- **Requirement**:
Print, in exact form, the lines below from the one containing "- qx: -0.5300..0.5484" through the one containing "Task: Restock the", and omit all others.

::::::::::

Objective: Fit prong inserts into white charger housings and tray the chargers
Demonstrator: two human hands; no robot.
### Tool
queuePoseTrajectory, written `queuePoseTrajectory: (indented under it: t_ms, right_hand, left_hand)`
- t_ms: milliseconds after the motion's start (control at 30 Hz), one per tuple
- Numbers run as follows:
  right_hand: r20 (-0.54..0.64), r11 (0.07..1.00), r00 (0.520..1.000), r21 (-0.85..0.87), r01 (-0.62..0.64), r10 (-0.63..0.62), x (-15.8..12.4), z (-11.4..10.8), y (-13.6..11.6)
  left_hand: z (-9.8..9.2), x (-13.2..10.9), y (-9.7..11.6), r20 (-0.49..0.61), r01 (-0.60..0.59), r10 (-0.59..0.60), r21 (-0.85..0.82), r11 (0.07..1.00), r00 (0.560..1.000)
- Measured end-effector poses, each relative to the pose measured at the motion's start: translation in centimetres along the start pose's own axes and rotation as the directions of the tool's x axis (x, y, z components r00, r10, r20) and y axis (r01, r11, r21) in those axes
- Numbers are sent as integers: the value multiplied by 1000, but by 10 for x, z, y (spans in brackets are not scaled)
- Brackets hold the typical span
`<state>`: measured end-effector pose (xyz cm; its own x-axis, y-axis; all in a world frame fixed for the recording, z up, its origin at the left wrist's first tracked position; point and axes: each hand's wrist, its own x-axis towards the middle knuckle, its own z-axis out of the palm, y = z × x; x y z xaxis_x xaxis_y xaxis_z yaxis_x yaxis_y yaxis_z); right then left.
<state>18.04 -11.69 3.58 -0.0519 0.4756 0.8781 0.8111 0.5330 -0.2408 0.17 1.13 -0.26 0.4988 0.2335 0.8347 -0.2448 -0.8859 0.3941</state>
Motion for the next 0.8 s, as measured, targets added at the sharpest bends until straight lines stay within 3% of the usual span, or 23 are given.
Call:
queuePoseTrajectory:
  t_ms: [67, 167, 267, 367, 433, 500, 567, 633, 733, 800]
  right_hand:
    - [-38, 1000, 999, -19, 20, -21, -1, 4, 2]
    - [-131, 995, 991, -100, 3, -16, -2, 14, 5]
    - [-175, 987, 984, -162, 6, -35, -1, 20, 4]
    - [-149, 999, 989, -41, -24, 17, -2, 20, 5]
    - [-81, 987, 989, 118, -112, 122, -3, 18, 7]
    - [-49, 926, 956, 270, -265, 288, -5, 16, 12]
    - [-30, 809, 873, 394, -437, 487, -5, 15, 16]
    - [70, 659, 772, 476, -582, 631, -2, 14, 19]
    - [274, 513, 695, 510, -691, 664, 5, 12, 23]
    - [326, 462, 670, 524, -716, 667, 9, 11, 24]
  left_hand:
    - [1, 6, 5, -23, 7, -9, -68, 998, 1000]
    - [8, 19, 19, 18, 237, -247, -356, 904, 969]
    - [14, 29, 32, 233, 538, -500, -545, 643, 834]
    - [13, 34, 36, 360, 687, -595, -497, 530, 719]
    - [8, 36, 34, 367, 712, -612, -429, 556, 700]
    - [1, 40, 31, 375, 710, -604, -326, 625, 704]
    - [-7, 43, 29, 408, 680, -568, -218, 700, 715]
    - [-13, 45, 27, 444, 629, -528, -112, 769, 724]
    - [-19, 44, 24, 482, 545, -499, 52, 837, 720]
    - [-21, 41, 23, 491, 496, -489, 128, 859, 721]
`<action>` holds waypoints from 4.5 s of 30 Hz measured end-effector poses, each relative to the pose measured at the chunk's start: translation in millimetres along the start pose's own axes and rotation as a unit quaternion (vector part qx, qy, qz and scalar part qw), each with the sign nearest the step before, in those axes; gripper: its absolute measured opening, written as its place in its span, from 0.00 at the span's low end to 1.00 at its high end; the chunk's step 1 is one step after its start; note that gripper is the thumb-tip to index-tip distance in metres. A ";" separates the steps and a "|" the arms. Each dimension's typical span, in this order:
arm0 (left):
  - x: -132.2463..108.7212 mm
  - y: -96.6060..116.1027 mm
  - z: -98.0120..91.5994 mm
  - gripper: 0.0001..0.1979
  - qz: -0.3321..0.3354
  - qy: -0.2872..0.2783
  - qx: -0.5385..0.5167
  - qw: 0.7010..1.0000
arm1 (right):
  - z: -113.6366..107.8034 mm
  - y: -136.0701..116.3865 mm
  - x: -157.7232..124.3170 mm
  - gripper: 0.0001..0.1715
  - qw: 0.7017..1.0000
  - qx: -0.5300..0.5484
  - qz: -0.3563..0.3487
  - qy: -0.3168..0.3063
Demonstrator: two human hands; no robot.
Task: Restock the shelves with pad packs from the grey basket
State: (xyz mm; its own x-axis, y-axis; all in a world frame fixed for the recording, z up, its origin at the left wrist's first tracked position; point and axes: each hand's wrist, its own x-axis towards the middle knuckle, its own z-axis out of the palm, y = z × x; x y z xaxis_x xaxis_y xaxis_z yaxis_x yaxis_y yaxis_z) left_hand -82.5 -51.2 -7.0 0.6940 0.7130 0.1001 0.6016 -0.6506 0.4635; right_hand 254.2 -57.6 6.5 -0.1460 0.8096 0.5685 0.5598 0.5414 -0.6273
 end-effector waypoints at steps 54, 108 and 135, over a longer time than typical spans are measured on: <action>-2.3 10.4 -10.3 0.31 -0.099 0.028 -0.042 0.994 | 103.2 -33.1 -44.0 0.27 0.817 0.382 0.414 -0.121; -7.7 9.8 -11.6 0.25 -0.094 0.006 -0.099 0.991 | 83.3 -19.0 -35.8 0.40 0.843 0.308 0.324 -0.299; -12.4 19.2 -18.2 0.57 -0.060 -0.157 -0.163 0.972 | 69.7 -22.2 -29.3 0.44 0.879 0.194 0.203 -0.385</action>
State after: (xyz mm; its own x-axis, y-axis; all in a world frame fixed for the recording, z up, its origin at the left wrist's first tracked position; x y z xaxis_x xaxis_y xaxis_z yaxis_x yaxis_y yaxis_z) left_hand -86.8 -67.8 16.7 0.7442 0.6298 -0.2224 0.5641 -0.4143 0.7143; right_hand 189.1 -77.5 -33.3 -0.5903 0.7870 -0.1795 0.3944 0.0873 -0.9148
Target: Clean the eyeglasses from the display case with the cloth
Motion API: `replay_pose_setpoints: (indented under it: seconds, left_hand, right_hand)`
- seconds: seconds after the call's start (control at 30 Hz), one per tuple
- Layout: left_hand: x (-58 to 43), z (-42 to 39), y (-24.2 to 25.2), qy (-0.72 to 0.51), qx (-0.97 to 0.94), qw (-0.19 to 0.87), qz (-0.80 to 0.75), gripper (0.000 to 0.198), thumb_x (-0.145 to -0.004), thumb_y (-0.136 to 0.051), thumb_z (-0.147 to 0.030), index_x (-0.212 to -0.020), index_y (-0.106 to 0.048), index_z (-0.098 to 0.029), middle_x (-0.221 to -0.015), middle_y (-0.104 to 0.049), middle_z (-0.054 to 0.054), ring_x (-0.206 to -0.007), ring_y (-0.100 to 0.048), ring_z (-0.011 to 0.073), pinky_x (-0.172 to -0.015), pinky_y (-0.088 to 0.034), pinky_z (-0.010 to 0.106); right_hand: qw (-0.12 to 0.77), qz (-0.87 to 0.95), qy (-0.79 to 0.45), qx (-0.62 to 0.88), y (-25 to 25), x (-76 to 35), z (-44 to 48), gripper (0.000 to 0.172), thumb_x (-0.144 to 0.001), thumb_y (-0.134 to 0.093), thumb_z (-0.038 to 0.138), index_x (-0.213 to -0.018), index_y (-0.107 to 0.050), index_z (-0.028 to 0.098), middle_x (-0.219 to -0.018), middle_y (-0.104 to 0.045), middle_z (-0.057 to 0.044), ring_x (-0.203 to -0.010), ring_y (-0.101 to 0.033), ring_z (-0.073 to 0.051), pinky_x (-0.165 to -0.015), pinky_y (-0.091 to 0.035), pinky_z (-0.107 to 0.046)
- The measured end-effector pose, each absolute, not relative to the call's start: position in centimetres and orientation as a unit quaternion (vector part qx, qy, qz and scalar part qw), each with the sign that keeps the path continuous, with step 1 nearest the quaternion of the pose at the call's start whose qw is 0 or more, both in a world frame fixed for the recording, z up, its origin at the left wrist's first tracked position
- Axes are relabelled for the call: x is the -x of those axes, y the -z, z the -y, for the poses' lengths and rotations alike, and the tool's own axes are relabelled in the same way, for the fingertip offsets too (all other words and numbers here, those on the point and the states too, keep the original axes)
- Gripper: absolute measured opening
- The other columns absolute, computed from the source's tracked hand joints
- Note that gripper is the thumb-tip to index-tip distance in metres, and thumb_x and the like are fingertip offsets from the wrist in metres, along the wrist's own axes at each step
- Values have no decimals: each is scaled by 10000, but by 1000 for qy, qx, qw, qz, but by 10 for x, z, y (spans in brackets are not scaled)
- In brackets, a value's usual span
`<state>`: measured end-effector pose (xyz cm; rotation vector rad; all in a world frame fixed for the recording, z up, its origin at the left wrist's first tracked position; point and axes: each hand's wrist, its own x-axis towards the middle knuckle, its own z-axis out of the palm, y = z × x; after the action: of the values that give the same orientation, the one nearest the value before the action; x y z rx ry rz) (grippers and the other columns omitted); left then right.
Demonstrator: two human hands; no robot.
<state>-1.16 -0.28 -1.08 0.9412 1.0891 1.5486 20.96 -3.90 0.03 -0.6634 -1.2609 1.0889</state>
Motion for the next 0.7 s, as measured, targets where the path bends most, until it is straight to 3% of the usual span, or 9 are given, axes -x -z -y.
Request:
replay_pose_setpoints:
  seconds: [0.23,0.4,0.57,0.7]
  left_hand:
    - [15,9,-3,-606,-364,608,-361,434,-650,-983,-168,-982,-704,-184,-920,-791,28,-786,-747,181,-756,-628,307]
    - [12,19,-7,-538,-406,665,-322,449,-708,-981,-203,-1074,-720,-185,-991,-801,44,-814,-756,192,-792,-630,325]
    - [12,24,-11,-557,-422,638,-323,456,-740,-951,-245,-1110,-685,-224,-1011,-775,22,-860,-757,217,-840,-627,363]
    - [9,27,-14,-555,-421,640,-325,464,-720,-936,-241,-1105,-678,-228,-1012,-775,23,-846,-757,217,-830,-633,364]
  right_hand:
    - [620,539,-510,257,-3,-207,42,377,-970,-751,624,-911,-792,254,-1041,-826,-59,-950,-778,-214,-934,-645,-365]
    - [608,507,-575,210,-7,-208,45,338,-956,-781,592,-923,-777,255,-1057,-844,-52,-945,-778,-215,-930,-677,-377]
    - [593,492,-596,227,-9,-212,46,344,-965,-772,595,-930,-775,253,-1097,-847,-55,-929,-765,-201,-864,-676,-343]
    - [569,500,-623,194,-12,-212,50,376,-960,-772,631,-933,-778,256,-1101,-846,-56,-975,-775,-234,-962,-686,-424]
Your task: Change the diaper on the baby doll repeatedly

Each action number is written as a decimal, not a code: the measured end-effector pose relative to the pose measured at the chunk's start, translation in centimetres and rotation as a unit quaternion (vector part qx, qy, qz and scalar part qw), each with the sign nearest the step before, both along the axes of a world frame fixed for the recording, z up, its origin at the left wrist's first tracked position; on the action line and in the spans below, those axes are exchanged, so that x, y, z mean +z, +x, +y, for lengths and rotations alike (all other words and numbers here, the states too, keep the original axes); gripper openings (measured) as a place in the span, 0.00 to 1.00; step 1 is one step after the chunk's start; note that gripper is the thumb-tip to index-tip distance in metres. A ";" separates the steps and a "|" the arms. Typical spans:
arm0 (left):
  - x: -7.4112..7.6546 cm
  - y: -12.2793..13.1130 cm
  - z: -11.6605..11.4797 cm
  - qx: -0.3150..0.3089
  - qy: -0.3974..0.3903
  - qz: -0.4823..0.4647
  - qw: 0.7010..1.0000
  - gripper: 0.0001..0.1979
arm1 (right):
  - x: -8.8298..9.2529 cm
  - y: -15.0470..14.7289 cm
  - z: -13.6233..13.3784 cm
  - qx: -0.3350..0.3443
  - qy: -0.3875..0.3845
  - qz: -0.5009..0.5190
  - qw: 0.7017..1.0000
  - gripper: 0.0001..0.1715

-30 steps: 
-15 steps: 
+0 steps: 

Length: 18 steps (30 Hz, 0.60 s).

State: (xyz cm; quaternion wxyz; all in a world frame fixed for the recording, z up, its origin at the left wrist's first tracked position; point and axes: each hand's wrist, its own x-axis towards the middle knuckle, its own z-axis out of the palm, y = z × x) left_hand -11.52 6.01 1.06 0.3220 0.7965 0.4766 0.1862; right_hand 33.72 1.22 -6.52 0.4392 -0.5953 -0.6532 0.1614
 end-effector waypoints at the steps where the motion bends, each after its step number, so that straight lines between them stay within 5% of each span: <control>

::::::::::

- **Your solution**:
  - qx: -0.5300..0.5484
  - qz: -0.3563..0.3487
  - qy: -0.3168..0.3063
Demonstrator: two human hands; no robot.
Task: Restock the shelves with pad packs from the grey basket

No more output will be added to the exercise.